RECORDED INFORMATION START
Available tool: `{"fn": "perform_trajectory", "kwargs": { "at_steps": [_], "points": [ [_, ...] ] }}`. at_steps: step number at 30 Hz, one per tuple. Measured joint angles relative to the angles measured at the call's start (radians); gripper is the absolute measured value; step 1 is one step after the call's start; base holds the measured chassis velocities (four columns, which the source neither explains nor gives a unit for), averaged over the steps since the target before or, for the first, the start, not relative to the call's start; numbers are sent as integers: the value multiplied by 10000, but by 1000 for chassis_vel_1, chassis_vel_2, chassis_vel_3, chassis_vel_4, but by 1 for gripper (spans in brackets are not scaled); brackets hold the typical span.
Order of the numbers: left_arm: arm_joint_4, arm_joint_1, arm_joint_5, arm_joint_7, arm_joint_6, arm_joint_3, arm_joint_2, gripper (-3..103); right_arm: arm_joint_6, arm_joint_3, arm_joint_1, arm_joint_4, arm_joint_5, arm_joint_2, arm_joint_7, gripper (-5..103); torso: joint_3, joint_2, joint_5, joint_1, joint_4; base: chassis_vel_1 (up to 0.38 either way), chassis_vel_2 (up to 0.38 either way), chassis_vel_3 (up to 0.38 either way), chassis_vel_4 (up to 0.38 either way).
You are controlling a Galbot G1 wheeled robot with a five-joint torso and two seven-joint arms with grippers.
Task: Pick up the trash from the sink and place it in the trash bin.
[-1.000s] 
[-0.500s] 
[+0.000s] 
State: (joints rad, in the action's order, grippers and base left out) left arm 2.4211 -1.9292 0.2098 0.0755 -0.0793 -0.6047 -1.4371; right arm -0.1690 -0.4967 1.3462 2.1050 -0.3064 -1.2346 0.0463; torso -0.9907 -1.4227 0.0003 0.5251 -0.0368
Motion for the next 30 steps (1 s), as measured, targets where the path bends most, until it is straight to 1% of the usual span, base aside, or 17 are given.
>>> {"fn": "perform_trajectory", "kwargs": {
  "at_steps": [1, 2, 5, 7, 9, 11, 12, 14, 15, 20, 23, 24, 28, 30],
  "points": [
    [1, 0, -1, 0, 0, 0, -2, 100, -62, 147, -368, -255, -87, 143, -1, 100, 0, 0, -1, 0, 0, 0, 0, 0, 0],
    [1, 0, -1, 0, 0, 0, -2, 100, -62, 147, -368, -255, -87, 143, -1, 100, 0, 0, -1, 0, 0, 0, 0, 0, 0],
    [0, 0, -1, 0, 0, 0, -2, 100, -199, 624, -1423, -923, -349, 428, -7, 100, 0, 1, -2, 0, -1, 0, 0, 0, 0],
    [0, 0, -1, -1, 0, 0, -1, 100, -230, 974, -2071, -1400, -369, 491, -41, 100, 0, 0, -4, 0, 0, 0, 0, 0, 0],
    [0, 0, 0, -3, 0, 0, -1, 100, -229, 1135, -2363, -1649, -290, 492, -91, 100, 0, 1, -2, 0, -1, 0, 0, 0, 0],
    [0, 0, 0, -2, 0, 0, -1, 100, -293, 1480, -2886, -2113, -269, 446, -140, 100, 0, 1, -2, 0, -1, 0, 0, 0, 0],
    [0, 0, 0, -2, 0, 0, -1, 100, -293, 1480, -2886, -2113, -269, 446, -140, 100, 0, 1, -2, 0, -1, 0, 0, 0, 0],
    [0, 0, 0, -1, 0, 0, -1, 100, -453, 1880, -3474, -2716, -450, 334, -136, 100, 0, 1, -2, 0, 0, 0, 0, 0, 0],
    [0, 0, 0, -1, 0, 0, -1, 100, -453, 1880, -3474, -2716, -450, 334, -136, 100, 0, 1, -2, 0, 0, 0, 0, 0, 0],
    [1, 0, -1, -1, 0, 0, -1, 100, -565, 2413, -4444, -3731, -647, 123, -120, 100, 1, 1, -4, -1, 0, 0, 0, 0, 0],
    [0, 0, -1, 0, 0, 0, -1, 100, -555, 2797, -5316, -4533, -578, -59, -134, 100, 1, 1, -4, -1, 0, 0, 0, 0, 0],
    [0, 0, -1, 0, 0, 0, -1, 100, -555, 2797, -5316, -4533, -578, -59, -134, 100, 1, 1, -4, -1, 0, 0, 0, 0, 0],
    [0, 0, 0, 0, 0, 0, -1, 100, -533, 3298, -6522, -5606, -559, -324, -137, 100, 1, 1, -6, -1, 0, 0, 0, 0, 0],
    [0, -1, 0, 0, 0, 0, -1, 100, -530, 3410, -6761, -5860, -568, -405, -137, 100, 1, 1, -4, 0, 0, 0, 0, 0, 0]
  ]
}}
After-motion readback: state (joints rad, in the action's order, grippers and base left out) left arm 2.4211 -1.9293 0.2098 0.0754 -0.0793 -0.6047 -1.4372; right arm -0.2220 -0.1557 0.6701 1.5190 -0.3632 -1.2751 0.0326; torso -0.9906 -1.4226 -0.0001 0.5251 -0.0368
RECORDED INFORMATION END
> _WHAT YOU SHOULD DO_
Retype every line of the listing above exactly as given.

> _ANSWER TO THE EXERCISE_
Available tool: `{"fn": "perform_trajectory", "kwargs": { "at_steps": [_], "points": [ [_, ...] ] }}`. at_steps: step number at 30 Hz, one per tuple. Measured joint angles relative to the angles measured at the call's start (radians); gripper is the absolute measured value; step 1 is one step after the call's start; base holds the measured chassis velocities (four columns, which the source neither explains nor gives a unit for), averaged over the steps since the target before or, for the first, the start, not relative to the call's start; numbers are sent as integers: the value multiplied by 10000, but by 1000 for chassis_vel_1, chassis_vel_2, chassis_vel_3, chassis_vel_4, but by 1 for gripper (spans in brackets are not scaled); brackets hold the typical span.
Order of the numbers: left_arm: arm_joint_4, arm_joint_1, arm_joint_5, arm_joint_7, arm_joint_6, arm_joint_3, arm_joint_2, gripper (-3..103); right_arm: arm_joint_6, arm_joint_3, arm_joint_1, arm_joint_4, arm_joint_5, arm_joint_2, arm_joint_7, gripper (-5..103); torso: joint_3, joint_2, joint_5, joint_1, joint_4; base: chassis_vel_1 (up to 0.38 either way), chassis_vel_2 (up to 0.38 either way), chassis_vel_3 (up to 0.38 either way), chassis_vel_4 (up to 0.38 either way).
You are controlling a Galbot G1 wheeled robot with a five-joint torso and two seven-joint arms with grippers.
Task: Pick up the trash from the sink and place it in the trash bin.
[-1.000s] 
[-0.500s] 
[+0.000s] 
State: (joints rad, in the action's order, grippers and base left out) left arm 2.4211 -1.9292 0.2098 0.0755 -0.0793 -0.6047 -1.4371; right arm -0.1690 -0.4967 1.3462 2.1050 -0.3064 -1.2346 0.0463; torso -0.9907 -1.4227 0.0003 0.5251 -0.0368
Motion for the next 30 steps (1 s), as measured, targets where the path bends most, until it is straight to 1% of the usual span, base aside, or 17 are given.
>>> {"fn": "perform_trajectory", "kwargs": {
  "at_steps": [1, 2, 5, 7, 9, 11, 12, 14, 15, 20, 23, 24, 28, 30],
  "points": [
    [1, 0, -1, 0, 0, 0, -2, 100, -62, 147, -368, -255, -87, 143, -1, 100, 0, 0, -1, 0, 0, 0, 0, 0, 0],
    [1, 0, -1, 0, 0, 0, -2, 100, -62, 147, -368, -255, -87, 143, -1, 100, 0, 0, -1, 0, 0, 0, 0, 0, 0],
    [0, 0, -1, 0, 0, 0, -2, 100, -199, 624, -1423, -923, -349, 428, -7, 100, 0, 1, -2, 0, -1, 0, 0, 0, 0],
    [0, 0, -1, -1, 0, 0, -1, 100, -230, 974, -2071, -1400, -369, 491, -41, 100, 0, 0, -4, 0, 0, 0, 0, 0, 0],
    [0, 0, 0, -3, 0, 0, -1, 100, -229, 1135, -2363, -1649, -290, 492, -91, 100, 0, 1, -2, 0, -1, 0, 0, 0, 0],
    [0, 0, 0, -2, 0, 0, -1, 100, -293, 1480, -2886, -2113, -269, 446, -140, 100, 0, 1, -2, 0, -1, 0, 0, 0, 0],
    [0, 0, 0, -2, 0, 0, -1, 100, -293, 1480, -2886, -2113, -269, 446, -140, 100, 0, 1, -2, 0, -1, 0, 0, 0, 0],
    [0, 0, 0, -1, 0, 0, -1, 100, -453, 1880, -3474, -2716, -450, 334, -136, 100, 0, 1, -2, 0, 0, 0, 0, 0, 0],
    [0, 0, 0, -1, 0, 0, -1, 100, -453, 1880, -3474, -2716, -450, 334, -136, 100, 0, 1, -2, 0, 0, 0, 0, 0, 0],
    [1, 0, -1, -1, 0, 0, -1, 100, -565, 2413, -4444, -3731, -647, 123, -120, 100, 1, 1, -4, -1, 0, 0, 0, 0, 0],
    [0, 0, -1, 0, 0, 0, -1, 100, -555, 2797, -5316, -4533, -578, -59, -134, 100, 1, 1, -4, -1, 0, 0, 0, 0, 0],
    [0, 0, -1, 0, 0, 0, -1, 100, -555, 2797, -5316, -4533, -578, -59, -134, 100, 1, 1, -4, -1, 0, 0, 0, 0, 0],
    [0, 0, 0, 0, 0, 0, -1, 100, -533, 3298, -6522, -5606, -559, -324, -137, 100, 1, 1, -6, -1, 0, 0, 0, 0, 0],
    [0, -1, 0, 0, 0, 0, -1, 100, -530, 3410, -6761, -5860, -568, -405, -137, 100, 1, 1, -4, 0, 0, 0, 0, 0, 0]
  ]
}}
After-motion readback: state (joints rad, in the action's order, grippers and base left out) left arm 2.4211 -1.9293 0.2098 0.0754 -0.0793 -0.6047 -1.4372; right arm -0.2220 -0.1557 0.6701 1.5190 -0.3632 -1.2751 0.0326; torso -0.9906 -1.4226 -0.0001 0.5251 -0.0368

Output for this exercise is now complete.